*Task prompt:* Each line of the records below that holds "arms" should be returned.

*Exercise material:*
▼

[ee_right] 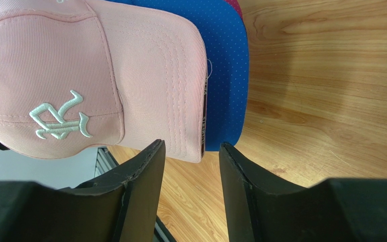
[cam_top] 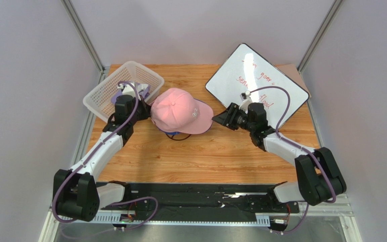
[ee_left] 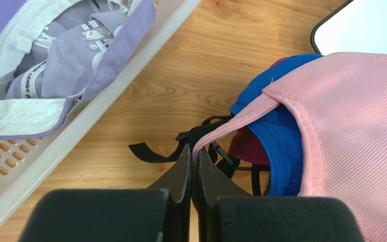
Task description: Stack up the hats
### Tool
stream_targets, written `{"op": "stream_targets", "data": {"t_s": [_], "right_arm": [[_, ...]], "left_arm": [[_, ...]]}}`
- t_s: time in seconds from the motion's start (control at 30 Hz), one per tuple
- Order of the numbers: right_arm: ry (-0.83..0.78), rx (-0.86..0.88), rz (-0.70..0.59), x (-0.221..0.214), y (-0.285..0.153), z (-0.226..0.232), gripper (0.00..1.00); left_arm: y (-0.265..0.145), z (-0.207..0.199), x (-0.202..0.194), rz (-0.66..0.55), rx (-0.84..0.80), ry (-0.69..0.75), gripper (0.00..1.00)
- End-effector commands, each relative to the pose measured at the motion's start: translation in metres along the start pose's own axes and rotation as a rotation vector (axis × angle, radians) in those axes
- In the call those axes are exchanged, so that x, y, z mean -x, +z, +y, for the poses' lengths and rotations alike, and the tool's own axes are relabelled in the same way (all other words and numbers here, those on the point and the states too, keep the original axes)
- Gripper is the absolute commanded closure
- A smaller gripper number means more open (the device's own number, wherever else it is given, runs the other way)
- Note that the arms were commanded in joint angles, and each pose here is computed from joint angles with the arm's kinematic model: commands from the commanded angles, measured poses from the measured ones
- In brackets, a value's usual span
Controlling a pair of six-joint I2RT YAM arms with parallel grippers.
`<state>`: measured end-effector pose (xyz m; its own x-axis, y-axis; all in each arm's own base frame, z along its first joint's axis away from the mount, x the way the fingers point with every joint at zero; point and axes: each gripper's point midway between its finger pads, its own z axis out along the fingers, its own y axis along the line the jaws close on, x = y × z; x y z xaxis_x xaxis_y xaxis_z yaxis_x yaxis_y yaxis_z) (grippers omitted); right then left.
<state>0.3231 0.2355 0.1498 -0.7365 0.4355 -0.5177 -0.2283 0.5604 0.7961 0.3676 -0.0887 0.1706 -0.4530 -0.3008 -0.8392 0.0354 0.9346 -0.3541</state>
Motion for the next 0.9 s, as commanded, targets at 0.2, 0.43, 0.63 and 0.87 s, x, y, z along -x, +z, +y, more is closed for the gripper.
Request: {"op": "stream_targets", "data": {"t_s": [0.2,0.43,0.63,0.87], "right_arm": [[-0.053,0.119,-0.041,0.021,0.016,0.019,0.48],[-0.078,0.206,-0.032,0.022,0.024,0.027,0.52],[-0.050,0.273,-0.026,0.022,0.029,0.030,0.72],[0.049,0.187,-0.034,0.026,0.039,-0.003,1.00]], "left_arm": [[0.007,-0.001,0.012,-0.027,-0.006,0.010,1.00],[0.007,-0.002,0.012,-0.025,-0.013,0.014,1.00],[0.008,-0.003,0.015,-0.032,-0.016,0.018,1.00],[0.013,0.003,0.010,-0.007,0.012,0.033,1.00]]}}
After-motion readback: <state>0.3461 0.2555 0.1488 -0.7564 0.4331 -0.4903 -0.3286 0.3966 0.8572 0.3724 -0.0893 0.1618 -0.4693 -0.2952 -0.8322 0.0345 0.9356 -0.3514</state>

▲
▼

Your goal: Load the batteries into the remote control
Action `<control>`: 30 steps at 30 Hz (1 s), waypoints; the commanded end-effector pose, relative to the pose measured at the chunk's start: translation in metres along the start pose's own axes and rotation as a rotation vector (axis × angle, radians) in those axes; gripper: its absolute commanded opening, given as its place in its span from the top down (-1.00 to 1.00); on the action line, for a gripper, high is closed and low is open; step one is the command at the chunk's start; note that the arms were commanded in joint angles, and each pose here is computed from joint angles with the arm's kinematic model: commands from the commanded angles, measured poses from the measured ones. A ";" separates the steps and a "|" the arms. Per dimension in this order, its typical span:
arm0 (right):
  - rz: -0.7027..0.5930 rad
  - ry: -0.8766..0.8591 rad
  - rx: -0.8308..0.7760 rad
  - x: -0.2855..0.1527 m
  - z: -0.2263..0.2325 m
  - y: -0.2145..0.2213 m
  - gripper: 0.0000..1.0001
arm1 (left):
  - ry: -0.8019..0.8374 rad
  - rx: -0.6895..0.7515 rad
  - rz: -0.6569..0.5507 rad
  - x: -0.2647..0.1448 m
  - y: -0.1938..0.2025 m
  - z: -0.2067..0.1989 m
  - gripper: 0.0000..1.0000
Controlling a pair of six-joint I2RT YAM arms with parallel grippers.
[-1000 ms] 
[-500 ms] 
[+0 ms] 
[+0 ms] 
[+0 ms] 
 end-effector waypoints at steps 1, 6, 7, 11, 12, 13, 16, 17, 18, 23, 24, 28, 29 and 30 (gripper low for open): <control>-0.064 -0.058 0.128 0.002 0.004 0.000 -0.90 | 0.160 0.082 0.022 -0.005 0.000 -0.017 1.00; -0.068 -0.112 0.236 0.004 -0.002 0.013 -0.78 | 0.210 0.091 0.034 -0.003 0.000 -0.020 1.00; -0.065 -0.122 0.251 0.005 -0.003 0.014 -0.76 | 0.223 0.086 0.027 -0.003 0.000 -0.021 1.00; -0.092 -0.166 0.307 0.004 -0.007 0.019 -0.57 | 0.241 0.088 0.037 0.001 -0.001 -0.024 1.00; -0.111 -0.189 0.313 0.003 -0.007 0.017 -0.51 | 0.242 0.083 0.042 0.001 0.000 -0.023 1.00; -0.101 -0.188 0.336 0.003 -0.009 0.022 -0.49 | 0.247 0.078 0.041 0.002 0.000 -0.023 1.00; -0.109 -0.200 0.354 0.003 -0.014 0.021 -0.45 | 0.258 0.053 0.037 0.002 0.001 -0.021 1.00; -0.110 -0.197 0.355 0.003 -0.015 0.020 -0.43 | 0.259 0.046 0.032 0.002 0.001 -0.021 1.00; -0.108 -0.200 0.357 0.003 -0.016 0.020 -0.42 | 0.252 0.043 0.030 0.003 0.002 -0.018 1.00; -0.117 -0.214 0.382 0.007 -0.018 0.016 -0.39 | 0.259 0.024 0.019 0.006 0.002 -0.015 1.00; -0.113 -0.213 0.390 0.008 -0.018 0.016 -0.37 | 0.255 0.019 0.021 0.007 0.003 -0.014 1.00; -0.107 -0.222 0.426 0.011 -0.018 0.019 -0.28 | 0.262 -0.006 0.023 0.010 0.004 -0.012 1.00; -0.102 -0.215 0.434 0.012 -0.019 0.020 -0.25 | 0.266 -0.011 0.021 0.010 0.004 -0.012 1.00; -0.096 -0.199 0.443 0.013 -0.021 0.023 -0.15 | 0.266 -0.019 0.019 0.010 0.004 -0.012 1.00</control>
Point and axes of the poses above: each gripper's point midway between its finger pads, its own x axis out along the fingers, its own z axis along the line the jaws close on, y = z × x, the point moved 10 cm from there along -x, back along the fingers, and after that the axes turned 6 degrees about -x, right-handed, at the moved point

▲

*Task solution:*
- Note that the arms were commanded in joint angles, and each pose here is computed from joint angles with the arm's kinematic model: commands from the commanded angles, measured poses from the measured ones
Controlling a pair of six-joint I2RT YAM arms with parallel grippers.
Action `<control>`: 30 steps at 30 Hz (1 s), waypoints; the commanded end-effector pose, relative to the pose measured at the chunk's start: translation in metres along the start pose's own axes and rotation as a rotation vector (axis × angle, radians) in those axes; gripper: its absolute commanded opening, given as its place in its span from the top down (-1.00 to 1.00); on the action line, for a gripper, high is closed and low is open; step one is the command at the chunk's start; note that the arms were commanded in joint angles, and each pose here is computed from joint angles with the arm's kinematic model: commands from the commanded angles, measured poses from the measured ones. A ";" separates the steps and a "|" the arms. Per dimension in this order, its typical span:
Controlling a pair of six-joint I2RT YAM arms with parallel grippers.

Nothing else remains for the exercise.